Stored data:
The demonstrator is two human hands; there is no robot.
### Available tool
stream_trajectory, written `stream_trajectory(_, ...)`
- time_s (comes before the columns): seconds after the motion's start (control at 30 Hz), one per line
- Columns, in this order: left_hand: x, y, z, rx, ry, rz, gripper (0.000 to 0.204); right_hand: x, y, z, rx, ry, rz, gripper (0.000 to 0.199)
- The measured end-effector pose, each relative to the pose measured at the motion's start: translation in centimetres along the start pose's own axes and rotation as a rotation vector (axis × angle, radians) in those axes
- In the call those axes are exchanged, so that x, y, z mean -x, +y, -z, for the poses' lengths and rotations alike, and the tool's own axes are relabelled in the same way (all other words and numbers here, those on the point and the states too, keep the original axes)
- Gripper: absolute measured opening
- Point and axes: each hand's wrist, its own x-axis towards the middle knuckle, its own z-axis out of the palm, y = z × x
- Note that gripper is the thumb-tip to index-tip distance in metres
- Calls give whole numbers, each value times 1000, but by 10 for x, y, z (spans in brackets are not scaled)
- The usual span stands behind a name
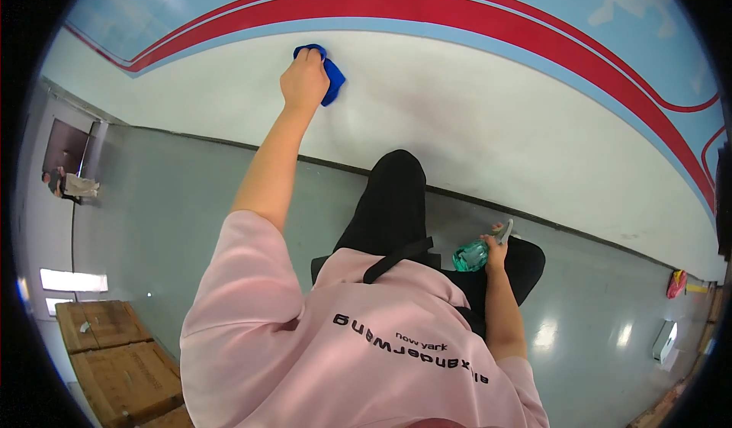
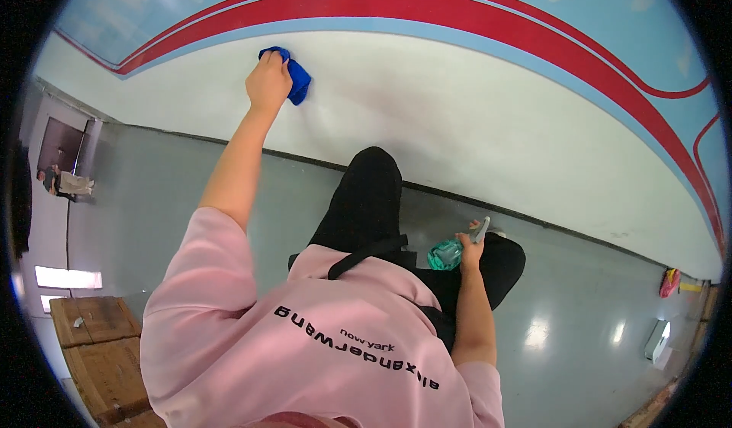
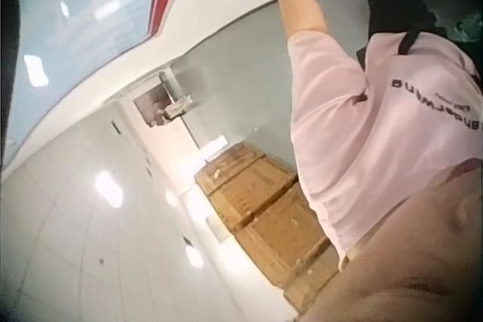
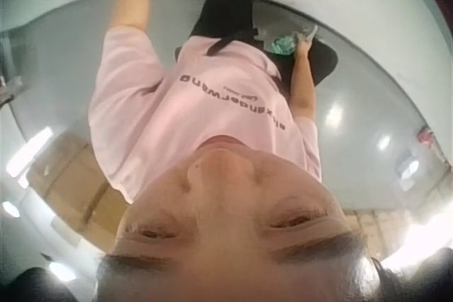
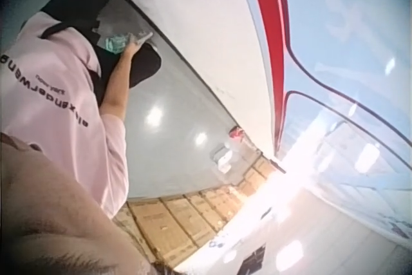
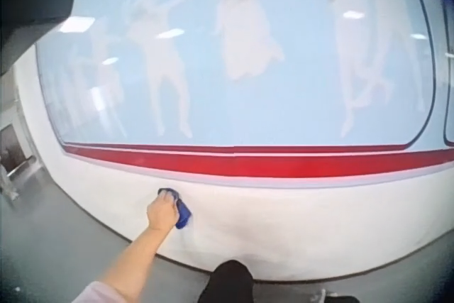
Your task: Cleaning a wall mural with a spray bottle and cloth.
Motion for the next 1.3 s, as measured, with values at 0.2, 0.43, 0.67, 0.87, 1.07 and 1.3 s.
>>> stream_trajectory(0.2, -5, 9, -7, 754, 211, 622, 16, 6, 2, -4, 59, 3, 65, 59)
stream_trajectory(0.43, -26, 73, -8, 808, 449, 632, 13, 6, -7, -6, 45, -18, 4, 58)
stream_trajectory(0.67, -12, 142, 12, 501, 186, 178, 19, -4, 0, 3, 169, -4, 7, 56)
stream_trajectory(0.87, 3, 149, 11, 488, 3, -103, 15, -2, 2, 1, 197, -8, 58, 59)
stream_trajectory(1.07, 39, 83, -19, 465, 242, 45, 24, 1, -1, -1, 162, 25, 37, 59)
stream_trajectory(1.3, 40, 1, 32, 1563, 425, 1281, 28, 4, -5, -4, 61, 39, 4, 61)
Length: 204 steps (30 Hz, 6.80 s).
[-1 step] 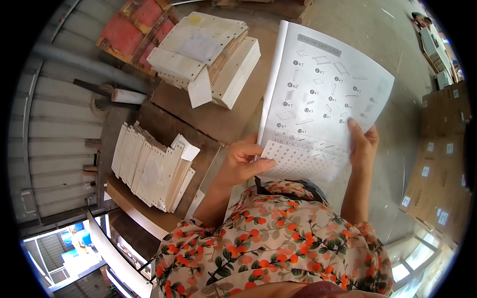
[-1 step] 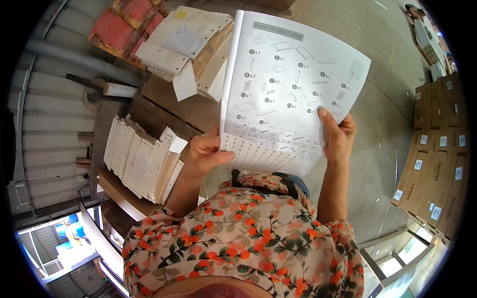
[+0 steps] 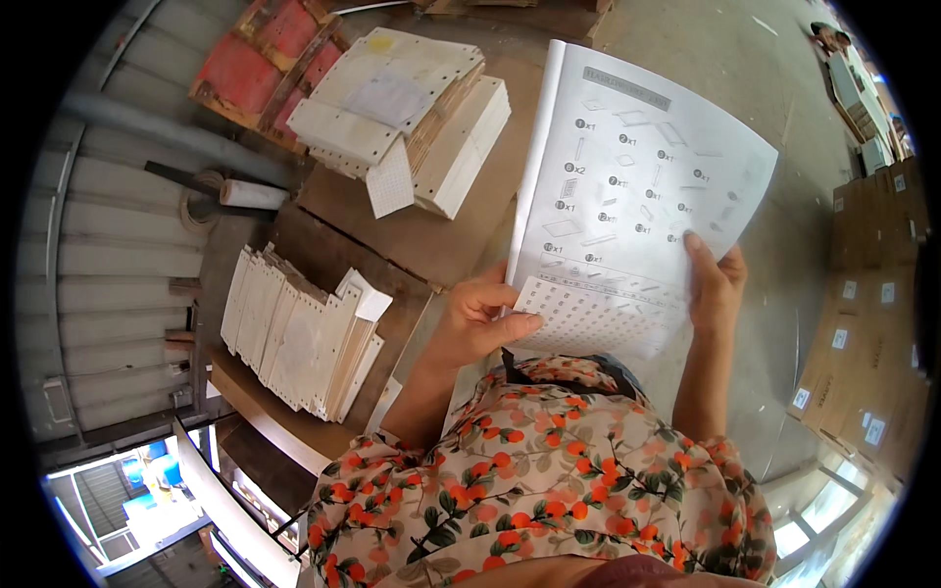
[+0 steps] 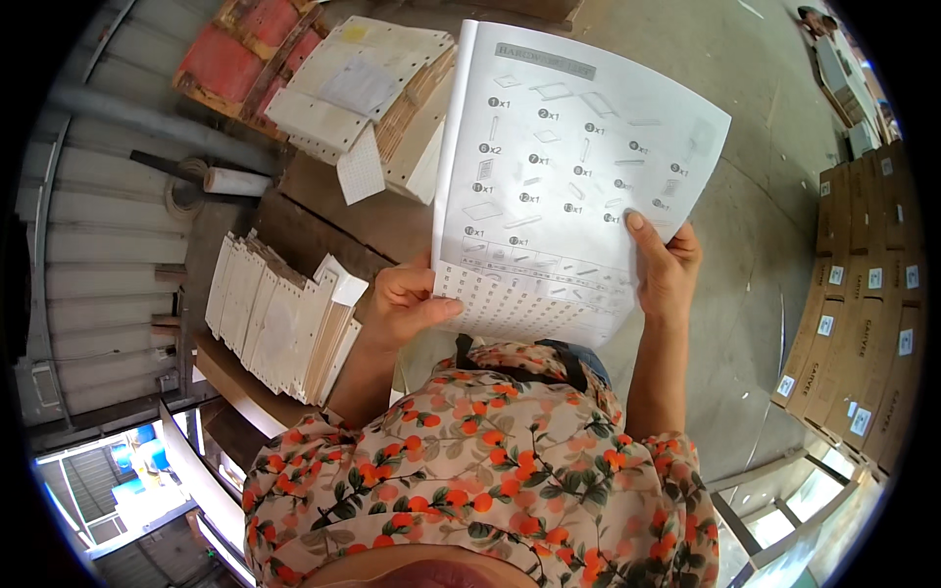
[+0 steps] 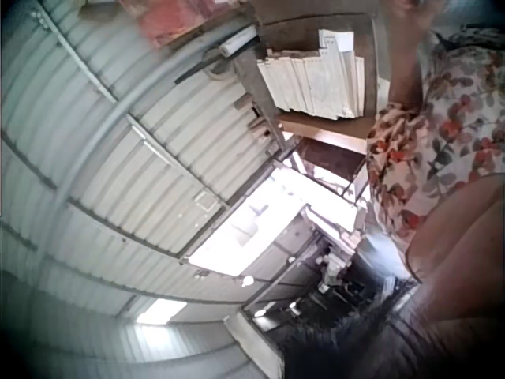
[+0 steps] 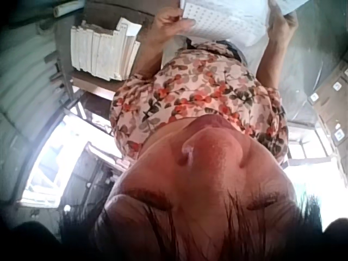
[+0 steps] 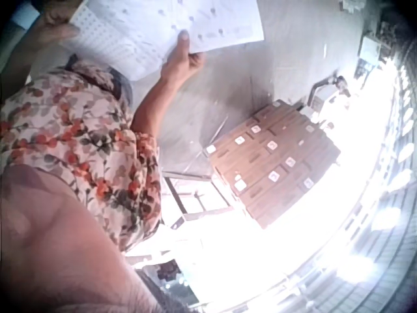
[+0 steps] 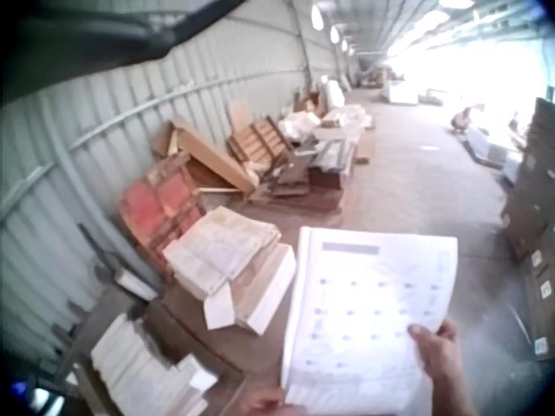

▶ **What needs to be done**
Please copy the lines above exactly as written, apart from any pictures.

▶ **Answer area**
The demonstrator is two human hands; there is no robot.
### Available tool
stream_trajectory, written `stream_trajectory(_, ...)`
- time_s (comes before the columns): seconds after the motion's start (control at 30 Hz), one per line
- Columns, in this order: left_hand: x, y, z, rx, ry, rz, gripper (0.000 to 0.204); right_hand: x, y, z, rx, ry, rz, gripper (0.000 to 0.199)
- The measured end-effector pose, each relative to the pose measured at the motion's start: translation in centimetres along the start pose's own axes and rotation as a rotation vector (axis × angle, radians) in those axes
- In the call those axes are exchanged, so that x, y, z mean -x, +y, -z, for the poses' lengths and rotations alike, and the tool's own axes are relabelled in the same way (all other words and numbers here, those on the point and the states too, keep the original axes)
- Gripper: absolute measured opening
- Point and axes: each hand's wrist, its own x-axis towards the middle knuckle, its own z-axis out of the palm, y = z × x
- Note that gripper is the thumb-tip to index-tip distance in metres
- Calls give whole numbers, each value times 1000, but by 10 for x, y, z (spans in brackets are not scaled)
- The usual span stands behind a name
Your task: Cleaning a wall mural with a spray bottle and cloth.
Motion for the next 1.3 s, as measured, with values at 0.2, 0.43, 0.67, 0.87, 1.07 and 1.3 s.
>>> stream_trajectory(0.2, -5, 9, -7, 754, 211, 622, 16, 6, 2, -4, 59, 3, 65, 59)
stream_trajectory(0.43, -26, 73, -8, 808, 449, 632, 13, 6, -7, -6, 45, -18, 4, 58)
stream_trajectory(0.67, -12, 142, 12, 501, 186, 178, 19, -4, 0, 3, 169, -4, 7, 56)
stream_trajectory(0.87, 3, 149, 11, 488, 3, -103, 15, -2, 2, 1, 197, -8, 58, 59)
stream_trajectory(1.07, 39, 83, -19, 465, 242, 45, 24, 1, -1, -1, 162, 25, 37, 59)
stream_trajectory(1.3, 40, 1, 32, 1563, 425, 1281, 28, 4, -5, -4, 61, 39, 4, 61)
Length: 204 steps (30 Hz, 6.80 s).
[-1 step] 
[-1 step] 
[+0 steps] 
[+0 steps] 
[+0 steps] 
[+0 steps] 
[+0 steps] 
[+0 steps] 

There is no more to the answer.